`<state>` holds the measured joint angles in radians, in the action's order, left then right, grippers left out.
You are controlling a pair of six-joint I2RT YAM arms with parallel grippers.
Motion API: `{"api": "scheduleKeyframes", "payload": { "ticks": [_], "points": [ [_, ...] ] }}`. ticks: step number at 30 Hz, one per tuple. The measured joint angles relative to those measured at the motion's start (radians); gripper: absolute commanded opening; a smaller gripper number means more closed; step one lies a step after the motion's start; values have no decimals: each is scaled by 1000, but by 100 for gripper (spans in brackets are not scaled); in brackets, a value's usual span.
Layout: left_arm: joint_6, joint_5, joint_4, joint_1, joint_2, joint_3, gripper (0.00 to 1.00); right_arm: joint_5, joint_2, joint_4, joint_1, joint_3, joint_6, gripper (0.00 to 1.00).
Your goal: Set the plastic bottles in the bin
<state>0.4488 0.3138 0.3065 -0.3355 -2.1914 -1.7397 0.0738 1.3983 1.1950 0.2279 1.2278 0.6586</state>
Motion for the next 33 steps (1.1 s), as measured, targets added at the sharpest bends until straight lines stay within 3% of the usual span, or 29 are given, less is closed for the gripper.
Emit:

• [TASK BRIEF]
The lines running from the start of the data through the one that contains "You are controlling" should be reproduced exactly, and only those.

• [RESULT OF THE EXERCISE]
`<state>` holds the measured joint angles in radians, in the action's order, left then right, grippers left out.
You are controlling a pair of six-joint I2RT YAM arms with parallel grippers.

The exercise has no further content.